Reproduce nothing beyond the line containing "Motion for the". From the first line of the data below down to it, copy each line exactly, without the pictures.

Exercise data:
______________________________
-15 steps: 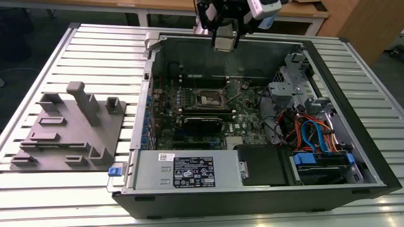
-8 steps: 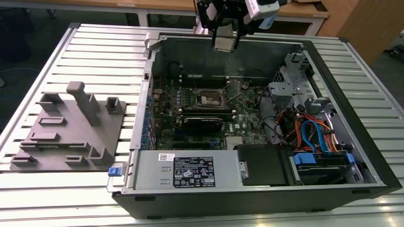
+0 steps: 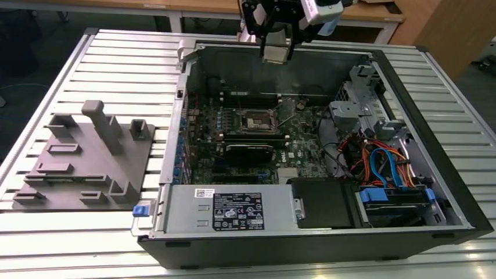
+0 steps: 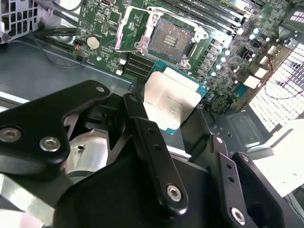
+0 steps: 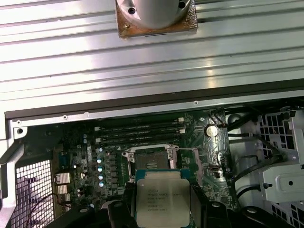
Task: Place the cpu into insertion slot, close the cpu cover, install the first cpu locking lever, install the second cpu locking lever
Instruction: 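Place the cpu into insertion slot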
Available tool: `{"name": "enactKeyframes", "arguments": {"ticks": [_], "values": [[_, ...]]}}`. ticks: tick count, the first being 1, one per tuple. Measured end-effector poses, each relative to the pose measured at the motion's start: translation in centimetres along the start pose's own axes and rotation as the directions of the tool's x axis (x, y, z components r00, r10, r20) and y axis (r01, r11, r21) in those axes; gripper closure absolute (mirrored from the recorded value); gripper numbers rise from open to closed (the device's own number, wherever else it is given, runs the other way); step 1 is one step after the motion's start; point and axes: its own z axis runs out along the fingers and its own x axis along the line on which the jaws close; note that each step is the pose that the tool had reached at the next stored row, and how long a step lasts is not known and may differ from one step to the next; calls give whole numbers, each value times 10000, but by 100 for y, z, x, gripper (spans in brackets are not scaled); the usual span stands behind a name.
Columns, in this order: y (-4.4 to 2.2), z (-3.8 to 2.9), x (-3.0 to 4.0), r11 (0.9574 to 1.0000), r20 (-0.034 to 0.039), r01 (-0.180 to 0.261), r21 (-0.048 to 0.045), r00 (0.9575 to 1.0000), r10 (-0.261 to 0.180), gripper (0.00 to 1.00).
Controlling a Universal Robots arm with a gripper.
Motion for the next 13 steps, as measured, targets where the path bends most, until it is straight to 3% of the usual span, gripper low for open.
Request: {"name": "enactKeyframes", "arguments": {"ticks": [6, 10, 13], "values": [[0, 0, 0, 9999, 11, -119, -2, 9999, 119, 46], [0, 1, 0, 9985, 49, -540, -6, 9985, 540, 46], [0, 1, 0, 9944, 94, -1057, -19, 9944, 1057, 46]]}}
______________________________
Response:
-15 steps: 
-8 steps: 
+0 steps: 
+0 steps: 
+0 steps: 
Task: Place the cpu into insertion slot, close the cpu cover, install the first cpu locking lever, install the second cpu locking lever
Instruction: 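Place the cpu into insertion slot
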Available tool: `{"name": "enactKeyframes", "arguments": {"ticks": [_], "values": [[_, ...]]}}`. ticks: tick count, the first being 1, one per tuple. Measured end-effector poses, each relative to the pose measured at the motion's start: translation in centimetres along the start pose's own axes and rotation as the directions of the tool's x axis (x, y, z components r00, r10, r20) and y axis (r01, r11, r21) in those axes; gripper closure absolute (mirrored from the recorded value); gripper numbers rise from open to closed (the device's own number, wherever else it is given, runs the other way); step 1 is one step after the motion's start; point and axes: its own z axis runs out along the fingers and its own x axis along the line on which the jaws close; note that each step is the pose that the tool had reached at the next stored row, and how long a step lasts is not known and may differ from one step to the next; calls give whole numbers, each value times 10000, but by 100 for y, z, x, gripper (spans in brackets are not scaled); the usual span stands behind a name.
Columns, in this order: y (-4.4 to 2.2), z (-3.8 to 2.9), x (-3.0 to 4.0), r11 (0.9574 to 1.0000), r20 (-0.034 to 0.039), r01 (-0.180 to 0.261), r21 (-0.048 to 0.045), r00 (0.9575 to 1.0000), r10 (-0.261 to 0.180), gripper (0.00 to 1.00).
Controlling a Universal Robots arm with a gripper.
Motion for the next 13 steps, as measured, targets where the path bends most, until it is straight to 3% of the usual span, gripper low for open.

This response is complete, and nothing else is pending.